Per-tenant rate limits for API and UI endpoints.

The Bizzlink API enforces per-tenant rate limits to protect backend resources and ensure fair usage across all tenants. Rate limits are applied at the Cloud Gateway level, based on your tenant identity (from your API key).

Rate Limit Tiers

Endpoint	Method	Limit	Burst
`/bizzlink/document/create-and-send/invoice`	POST	60/min	80
`/bizzlink/document/create-and-send/credit-note`	POST	60/min	80
`/bizzlink/document/create-and-send/ubl21v2`	POST	60/min	80
`/bizzlink/document/send/ubl21`	POST	60/min	80
`/bizzlink/document/send/zugferd/xml`	POST	60/min	80
`/bizzlink/document/send/zugferd/pdf`	POST	60/min	80
`/bizzlink/document/{id}/pdf`	GET	30/min	40
`/bizzlink/document/validate`	POST	60/min	80
`/bizzlink/convert/*`	POST	60/min	80
`/bizzlink/webhooks`	POST	10/min	15
`/bizzlink/webhooks/{id}/actions/test`	POST	5/min	5

All other endpoints are not rate-limited at the application level.

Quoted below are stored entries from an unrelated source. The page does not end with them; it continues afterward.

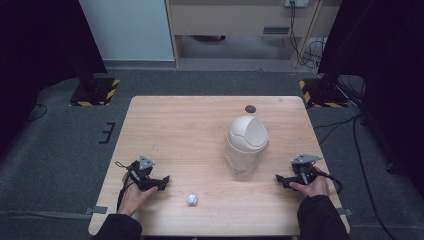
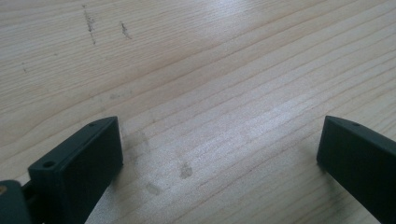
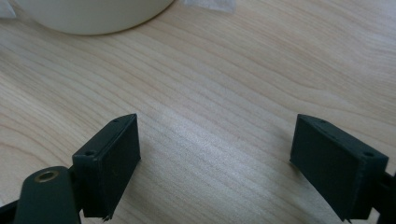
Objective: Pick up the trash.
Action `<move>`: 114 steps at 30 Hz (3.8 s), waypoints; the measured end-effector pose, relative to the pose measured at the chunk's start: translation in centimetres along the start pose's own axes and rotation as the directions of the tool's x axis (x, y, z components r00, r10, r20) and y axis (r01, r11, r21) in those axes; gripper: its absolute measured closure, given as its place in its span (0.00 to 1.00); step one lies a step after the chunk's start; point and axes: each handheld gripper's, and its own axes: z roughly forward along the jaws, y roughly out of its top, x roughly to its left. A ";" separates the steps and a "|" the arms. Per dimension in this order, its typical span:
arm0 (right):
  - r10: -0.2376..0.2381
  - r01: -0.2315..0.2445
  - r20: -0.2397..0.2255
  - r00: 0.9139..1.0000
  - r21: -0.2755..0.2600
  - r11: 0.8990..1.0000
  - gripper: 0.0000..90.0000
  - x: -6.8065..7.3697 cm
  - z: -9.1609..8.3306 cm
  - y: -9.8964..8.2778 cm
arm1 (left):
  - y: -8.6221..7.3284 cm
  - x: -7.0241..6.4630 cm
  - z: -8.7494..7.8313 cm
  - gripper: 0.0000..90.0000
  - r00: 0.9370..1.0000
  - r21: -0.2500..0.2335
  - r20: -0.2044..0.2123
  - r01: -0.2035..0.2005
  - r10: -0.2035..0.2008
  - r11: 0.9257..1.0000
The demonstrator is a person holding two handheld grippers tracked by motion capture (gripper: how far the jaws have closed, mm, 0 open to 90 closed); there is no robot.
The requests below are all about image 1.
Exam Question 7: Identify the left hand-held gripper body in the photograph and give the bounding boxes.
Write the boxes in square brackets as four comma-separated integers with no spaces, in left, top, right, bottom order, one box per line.
[127,154,158,192]

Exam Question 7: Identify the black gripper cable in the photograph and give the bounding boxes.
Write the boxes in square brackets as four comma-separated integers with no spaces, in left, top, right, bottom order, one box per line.
[316,169,344,196]
[114,160,138,212]

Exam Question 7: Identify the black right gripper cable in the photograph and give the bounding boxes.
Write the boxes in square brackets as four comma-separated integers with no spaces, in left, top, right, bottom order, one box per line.
[316,169,344,196]

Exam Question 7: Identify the black curtain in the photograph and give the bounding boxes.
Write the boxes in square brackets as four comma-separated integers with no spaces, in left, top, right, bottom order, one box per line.
[0,0,109,158]
[316,0,424,193]

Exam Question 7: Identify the black cables under desk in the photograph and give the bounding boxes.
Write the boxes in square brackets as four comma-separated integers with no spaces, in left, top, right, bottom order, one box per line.
[288,0,328,70]

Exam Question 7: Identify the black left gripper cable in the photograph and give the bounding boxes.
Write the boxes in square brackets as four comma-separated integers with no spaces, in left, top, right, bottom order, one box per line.
[114,160,138,212]

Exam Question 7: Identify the black stand base striped edge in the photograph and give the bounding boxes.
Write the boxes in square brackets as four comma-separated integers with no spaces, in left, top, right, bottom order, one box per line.
[297,72,350,110]
[68,59,121,108]

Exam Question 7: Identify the light wooden desk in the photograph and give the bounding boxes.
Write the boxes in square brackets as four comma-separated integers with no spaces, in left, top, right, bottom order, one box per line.
[165,0,343,70]

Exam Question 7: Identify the white swing-lid trash bin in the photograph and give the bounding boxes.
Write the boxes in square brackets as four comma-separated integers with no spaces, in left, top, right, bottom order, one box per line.
[223,114,271,176]

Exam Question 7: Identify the person's right hand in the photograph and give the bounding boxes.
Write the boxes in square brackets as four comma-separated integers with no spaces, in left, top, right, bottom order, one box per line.
[288,167,331,199]

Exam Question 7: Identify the thin black floor cable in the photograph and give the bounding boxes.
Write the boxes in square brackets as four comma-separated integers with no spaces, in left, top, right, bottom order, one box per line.
[25,102,49,123]

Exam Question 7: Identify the grey power strip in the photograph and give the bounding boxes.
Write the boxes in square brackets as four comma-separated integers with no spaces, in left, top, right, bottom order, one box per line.
[283,0,311,9]

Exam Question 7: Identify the long black floor cable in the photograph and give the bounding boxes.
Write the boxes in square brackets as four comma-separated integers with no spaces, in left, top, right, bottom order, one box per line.
[313,112,398,240]

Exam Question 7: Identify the person's left hand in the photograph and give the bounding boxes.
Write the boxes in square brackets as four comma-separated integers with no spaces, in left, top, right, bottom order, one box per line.
[116,171,160,217]

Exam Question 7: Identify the white panel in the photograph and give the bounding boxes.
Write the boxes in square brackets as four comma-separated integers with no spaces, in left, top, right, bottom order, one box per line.
[78,0,176,62]

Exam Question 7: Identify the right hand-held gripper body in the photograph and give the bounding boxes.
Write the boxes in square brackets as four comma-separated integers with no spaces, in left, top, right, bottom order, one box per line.
[289,152,324,186]

Burst allows short spikes above the sustained rate. For example, a 60/min limit with burst 80 means you can send up to 80 requests in a quick burst, but over time the average must stay at or below 60 per minute.

How Tenants Are Identified

Your tenant is identified by the tenant code embedded in your API key.

Each tenant has its own independent rate limit counters per endpoint tier.

Response When Rate Limited

When you exceed the rate limit, the API returns:

HTTP/1.1 429 Too Many Requests
Retry-After: 60
X-RateLimit-Remaining: 0
X-RateLimit-Burst-Capacity: 80
X-RateLimit-Replenish-Rate: 60

Response Headers

Every response from a rate-limited endpoint includes these headers:

Header	Description
`X-RateLimit-Remaining`	Number of requests remaining in the current window
`X-RateLimit-Burst-Capacity`	Maximum burst capacity for this endpoint
`X-RateLimit-Replenish-Rate`	Requests per minute allowed for this endpoint
`Retry-After`	Seconds to wait before retrying (only on `429` responses)

Best Practices

Respect Retry-After — When you receive a 429, wait at least the indicated number of seconds before retrying.
Implement exponential backoff — For batch processing, add increasing delays between retries.
Spread requests over time — Instead of sending 60 documents at once, distribute them evenly across the minute.
Monitor rate limit headers — Check X-RateLimit-Remaining to proactively slow down before hitting the limit.